Aim of the task:
Return all the entries exactly. No pictures.

Data for this exercise:
↓
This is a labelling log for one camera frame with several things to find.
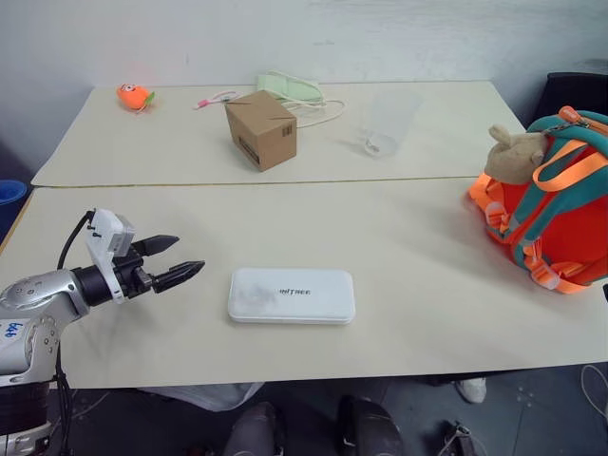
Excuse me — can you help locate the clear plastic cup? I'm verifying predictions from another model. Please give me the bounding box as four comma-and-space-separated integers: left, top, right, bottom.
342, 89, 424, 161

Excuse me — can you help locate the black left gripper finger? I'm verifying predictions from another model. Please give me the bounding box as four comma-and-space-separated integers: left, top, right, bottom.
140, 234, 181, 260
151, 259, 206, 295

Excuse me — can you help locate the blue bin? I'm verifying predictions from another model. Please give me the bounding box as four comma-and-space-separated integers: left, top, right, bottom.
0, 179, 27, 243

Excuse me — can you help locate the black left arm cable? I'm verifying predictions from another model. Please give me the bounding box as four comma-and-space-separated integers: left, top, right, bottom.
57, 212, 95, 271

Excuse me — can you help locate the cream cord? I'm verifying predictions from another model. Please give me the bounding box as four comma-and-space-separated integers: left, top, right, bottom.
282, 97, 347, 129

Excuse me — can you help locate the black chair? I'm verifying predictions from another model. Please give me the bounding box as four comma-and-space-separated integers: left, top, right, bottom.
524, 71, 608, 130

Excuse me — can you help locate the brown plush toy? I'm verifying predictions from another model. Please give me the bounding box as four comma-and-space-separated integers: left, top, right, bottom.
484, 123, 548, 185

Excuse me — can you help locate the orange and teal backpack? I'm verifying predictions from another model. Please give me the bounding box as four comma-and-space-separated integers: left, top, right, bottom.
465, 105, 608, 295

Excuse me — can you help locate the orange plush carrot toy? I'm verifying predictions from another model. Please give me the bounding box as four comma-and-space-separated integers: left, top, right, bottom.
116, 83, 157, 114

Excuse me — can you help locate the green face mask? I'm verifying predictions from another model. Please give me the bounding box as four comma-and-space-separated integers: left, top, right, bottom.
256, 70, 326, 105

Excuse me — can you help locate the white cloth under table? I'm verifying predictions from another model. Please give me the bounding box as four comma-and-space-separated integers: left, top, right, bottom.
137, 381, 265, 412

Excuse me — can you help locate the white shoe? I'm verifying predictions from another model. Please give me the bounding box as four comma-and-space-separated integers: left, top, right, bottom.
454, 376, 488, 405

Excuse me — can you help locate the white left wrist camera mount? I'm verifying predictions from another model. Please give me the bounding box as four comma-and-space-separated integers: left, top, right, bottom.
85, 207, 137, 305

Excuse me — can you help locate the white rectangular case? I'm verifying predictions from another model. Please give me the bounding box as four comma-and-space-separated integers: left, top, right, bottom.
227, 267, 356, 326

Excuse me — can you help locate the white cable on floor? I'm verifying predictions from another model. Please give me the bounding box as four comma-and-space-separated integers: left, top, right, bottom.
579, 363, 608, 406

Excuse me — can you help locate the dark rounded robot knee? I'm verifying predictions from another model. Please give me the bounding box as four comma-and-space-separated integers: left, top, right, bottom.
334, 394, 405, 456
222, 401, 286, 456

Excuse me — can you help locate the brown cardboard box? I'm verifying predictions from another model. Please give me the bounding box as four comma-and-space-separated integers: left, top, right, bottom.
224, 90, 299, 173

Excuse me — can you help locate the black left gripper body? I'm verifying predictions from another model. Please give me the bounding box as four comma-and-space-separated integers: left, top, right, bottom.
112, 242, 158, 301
↑
Result of this exercise:
This is a labelling log for one camera frame with several things to find.
Excuse me — can you help locate the clear plastic cup? I'm verifying predictions from another model. Please give me the bounding box as four comma-and-space-separated integers: left, top, right, bottom.
342, 89, 424, 161

Excuse me — can you help locate the black left gripper finger? I'm verifying predictions from another model. Please give me the bounding box as four comma-and-space-separated integers: left, top, right, bottom.
140, 234, 181, 260
151, 259, 206, 295

Excuse me — can you help locate the blue bin? I'm verifying predictions from another model. Please give me the bounding box as four comma-and-space-separated integers: left, top, right, bottom.
0, 179, 27, 243

Excuse me — can you help locate the black left arm cable? I'm verifying predictions from another model. Please give me the bounding box as four comma-and-space-separated integers: left, top, right, bottom.
57, 212, 95, 271

Excuse me — can you help locate the cream cord? I'm verifying predictions from another model. Please give me the bounding box as four comma-and-space-separated integers: left, top, right, bottom.
282, 97, 347, 129

Excuse me — can you help locate the black chair? I'm verifying predictions from another model. Please give me the bounding box as four comma-and-space-separated integers: left, top, right, bottom.
524, 71, 608, 130

Excuse me — can you help locate the brown plush toy? I'm verifying predictions from another model. Please give me the bounding box as four comma-and-space-separated integers: left, top, right, bottom.
484, 123, 548, 185

Excuse me — can you help locate the orange and teal backpack? I'm verifying predictions from another model. Please give me the bounding box as four comma-and-space-separated integers: left, top, right, bottom.
465, 105, 608, 295

Excuse me — can you help locate the orange plush carrot toy? I'm verifying predictions from another model. Please give me the bounding box as four comma-and-space-separated integers: left, top, right, bottom.
116, 83, 157, 114

Excuse me — can you help locate the green face mask? I'm verifying predictions from another model. Please give me the bounding box as four comma-and-space-separated integers: left, top, right, bottom.
256, 70, 326, 105

Excuse me — can you help locate the white cloth under table? I'm verifying predictions from another model. Please give me the bounding box as four comma-and-space-separated integers: left, top, right, bottom.
137, 381, 265, 412

Excuse me — can you help locate the white shoe? I'm verifying predictions from another model. Please give me the bounding box as four comma-and-space-separated integers: left, top, right, bottom.
454, 376, 488, 405

Excuse me — can you help locate the white left wrist camera mount? I'm verifying predictions from another model. Please give me the bounding box as four comma-and-space-separated integers: left, top, right, bottom.
85, 207, 137, 305

Excuse me — can you help locate the white rectangular case? I'm verifying predictions from another model. Please give me the bounding box as four comma-and-space-separated integers: left, top, right, bottom.
227, 267, 356, 326

Excuse me — can you help locate the white cable on floor? I'm verifying predictions from another model. Please give me the bounding box as four comma-and-space-separated integers: left, top, right, bottom.
579, 363, 608, 406

Excuse me — can you help locate the dark rounded robot knee? I'm verifying predictions from another model. Please give me the bounding box as four comma-and-space-separated integers: left, top, right, bottom.
334, 394, 405, 456
222, 401, 286, 456

Excuse me — can you help locate the brown cardboard box? I'm verifying predictions from another model. Please give me the bounding box as four comma-and-space-separated integers: left, top, right, bottom.
224, 90, 299, 173

Excuse me — can you help locate the black left gripper body? I'm verifying predictions from another model. Please give me the bounding box as four comma-and-space-separated integers: left, top, right, bottom.
112, 242, 158, 301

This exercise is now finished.